Delegate Jeffrey M. Frederick, a Prince William Republican, said such efforts are “an indication I am not taking anything for granted, and I’m going to take any challenge seriously.”

Mr. Frederick, who had almost $142,000 cash on hand as of Dec. 31, is not alone.

The latest round of campaign-finance reports, filed in December with the Virginia State Board of Elections, show Northern Virginia Republicans have been busy fundraising in preparation for the elections. All 140 seats are up for re-election in November.

In Fairfax County, Sen. Jeannemarie A. Devolites Davis had $542,000; Sen. Kenneth T. Cuccinelli II had $161,000; Sen. Jay O’Brien had $52,386; Delegate Thomas Davis Rust had $107,000; Delegate David B. Albo had nearly $100,000; Mr. Callahan had about $100,000; and Delegate Timothy D. Hugo had $71,000.

Republicans realize the victory by James H. Webb Jr., a Democrat, over incumbent George Allen, a Republican, in the U.S. Senate race last fall and the Democrats’ two consecutive gubernatorial wins has bolstered the state party’s belief that its strength is growing in Northern Virginia.

Gov. Timothy M. Kaine, a Democrat, and Delegate Brian J. Moran, Alexandria Democrat who has nearly $250,000, have made no secret of targeting Northern Virginia Republicans in the upcoming election, especially if the Republican-controlled General Assembly fails to pass a transportation package this legislative session.

“It has been made clear publicly by the Democrats that the No. 1 targets are Republican legislators in Northern Virginia and that makes it critical that Northern Virginia Republicans have the dollars available to run credible campaigns,” Mrs. Davis said. “It’s just a matter of: Is your campaign targeted and competitive?”

Some political pundits said Mrs. Davis, wife of Rep. Thomas M. Davis III, will be in a battle against former Delegate L. Chap Peterson, a Democrat known for his intense campaigning.

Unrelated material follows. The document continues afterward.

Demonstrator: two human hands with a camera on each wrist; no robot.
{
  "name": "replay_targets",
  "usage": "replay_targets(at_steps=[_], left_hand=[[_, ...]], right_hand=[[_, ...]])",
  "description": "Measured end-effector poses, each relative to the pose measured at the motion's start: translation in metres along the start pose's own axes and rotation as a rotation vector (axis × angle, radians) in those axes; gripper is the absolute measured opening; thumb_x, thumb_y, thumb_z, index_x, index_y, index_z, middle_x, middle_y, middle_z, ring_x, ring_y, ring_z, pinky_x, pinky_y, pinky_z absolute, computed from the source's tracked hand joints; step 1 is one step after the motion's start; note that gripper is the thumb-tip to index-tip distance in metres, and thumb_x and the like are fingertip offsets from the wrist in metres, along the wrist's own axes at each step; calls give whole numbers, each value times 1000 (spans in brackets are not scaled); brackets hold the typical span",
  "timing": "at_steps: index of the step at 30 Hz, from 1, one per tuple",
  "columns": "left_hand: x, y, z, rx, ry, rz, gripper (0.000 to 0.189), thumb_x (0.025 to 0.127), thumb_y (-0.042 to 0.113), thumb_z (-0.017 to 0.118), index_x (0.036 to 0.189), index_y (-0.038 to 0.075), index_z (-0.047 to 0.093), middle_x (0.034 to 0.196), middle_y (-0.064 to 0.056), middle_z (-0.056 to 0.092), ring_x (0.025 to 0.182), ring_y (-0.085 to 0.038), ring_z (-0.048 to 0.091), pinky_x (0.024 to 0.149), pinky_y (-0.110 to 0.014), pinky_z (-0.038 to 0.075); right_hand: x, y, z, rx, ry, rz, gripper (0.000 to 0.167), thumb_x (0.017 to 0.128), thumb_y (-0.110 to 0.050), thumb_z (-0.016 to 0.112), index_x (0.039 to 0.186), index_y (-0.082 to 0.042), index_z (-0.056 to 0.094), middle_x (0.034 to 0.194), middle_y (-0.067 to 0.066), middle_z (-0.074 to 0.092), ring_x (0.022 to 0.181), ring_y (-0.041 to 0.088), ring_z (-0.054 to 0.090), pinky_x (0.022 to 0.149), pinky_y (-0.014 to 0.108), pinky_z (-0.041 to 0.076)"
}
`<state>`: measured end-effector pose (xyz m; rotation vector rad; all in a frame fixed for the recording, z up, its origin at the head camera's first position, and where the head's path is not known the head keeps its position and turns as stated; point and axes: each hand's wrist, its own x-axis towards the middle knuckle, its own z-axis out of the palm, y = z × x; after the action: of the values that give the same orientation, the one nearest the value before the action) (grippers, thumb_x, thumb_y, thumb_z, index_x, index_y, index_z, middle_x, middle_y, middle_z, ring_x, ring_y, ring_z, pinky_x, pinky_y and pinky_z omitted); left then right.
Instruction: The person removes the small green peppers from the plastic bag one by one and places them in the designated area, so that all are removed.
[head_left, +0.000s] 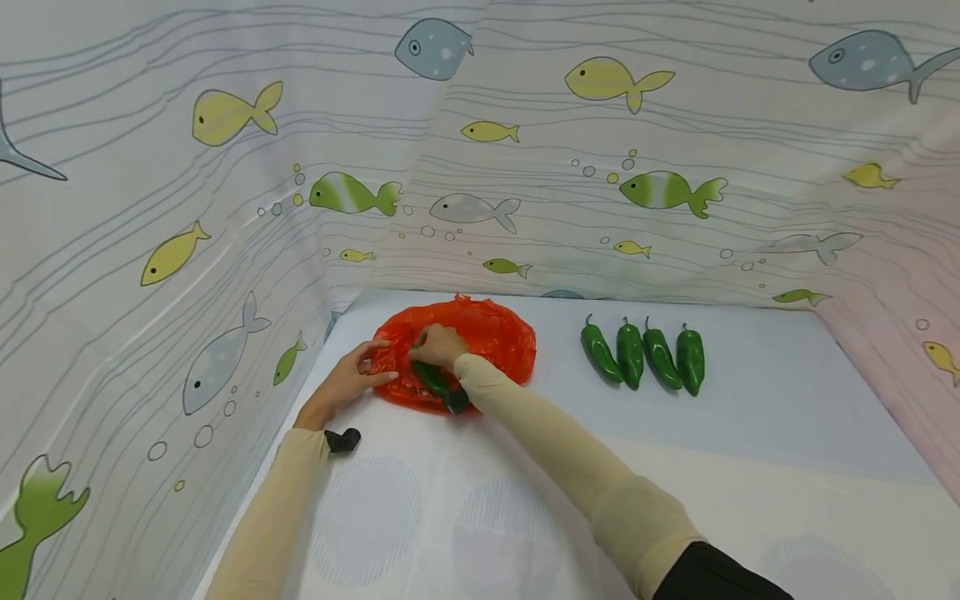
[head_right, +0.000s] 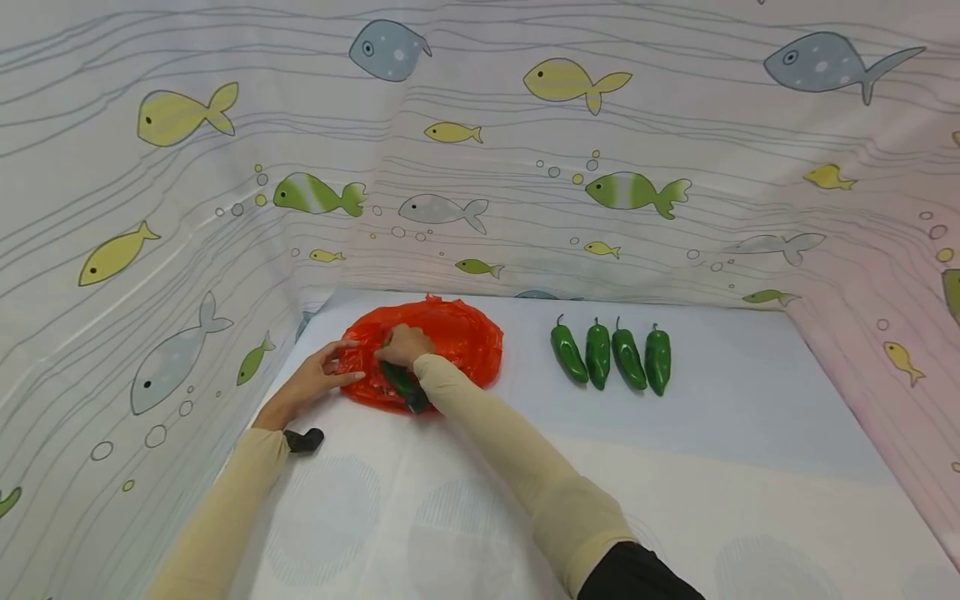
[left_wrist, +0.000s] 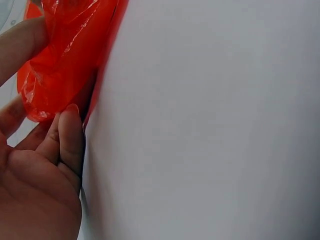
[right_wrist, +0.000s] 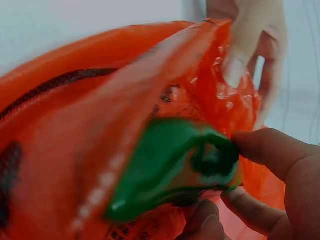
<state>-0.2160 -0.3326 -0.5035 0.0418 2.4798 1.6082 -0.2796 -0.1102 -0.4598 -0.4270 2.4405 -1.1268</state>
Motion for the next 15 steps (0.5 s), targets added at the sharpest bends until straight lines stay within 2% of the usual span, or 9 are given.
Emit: replay_targets(at_steps=[4, 7, 11, 15], left_hand=[[-1, -1, 1, 4, 0, -9, 71, 92, 25, 80, 153, 17, 43, 130, -19, 61, 100, -26, 63, 77, -27, 50], [-1, -2, 2, 19, 11, -21, 72, 91, 26, 81, 152, 17, 43, 126, -16, 62, 98, -25, 61, 75, -27, 49], [1, -4, 1, 25, 25, -28, 74, 90, 27, 82, 152, 16, 44, 125, -16, 61, 94, -24, 60, 72, -27, 48], [1, -4, -1, 17, 30, -38, 75, 89, 30, 83, 152, 18, 45, 129, -15, 61, 96, -24, 62, 75, -27, 51]], right_hand=[[-2, 3, 2, -9, -12, 1, 26, 92, -32, 79, 90, -6, 74, 78, 3, 67, 70, 17, 60, 62, 27, 54], [-2, 5, 0, 12, -22, 8, 28, 92, -32, 79, 81, -7, 74, 72, 4, 66, 68, 17, 60, 62, 27, 55], [0, 7, -4, 42, -12, 9, 28, 92, -33, 78, 80, -8, 74, 73, 4, 67, 70, 18, 61, 65, 30, 57], [3, 9, -11, 115, -2, -8, 24, 92, -32, 77, 91, -9, 73, 85, 3, 68, 80, 19, 61, 77, 35, 58]])
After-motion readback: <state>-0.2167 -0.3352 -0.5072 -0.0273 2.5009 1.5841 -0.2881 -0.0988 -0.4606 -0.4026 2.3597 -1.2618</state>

Mrs. Davis represents a district that supported Democratic Sen. John Kerry for president in 2004, Mr. Kaine in 2005, Mr. Webb last year, and that shot down a constitutional ban against same-sex “marriage.”

The latest finance reports also suggest that some of the aging Senate Republicans, who backed a $1 billion tax increase in 2004 by Gov. Mark Warner, a Democrat, and proposed statewide tax increases for transportation upgrades, expect the anti-tax wing of the Republican Party to come after them in the primary election.

Senate Finance Committee Chairman John H. Chichester, Stafford Republican, had about $337,000; and Senate Majority Leader Walter A. Stosch, Henrico Republican, had $375,000, as of Dec. 31.

Mr. Stosch’s primary opponent is self-described “commonsense conservative” Joseph R. Blackburn Jr., who had $57,000 cash on hand.

“Government is too big, and it tries to do too much,” Mr. Blackburn says on his campaign Web site. “Unfortunately, my opponent has been part of this expansion and growth. He has voted for even higher and higher taxes to pay for it.”

John A. Andrews, a member of the Loudoun County School Board, had the biggest war chest among challengers. Mr. Andrews has raised $292,000 to unseat Sen. H. Russell Potts Jr., a fellow Republican. Mr. Potts had about $21,000 in his campaign coffers.

In 2005, the top five money raisers in Virginia House races were from either Fairfax or Prince William counties.

Mr. Frederick topped the list with $580,000, according to the Virginia Public Access Project. He won by 340 votes in what became the most expensive House race in state history, according to the state board of elections.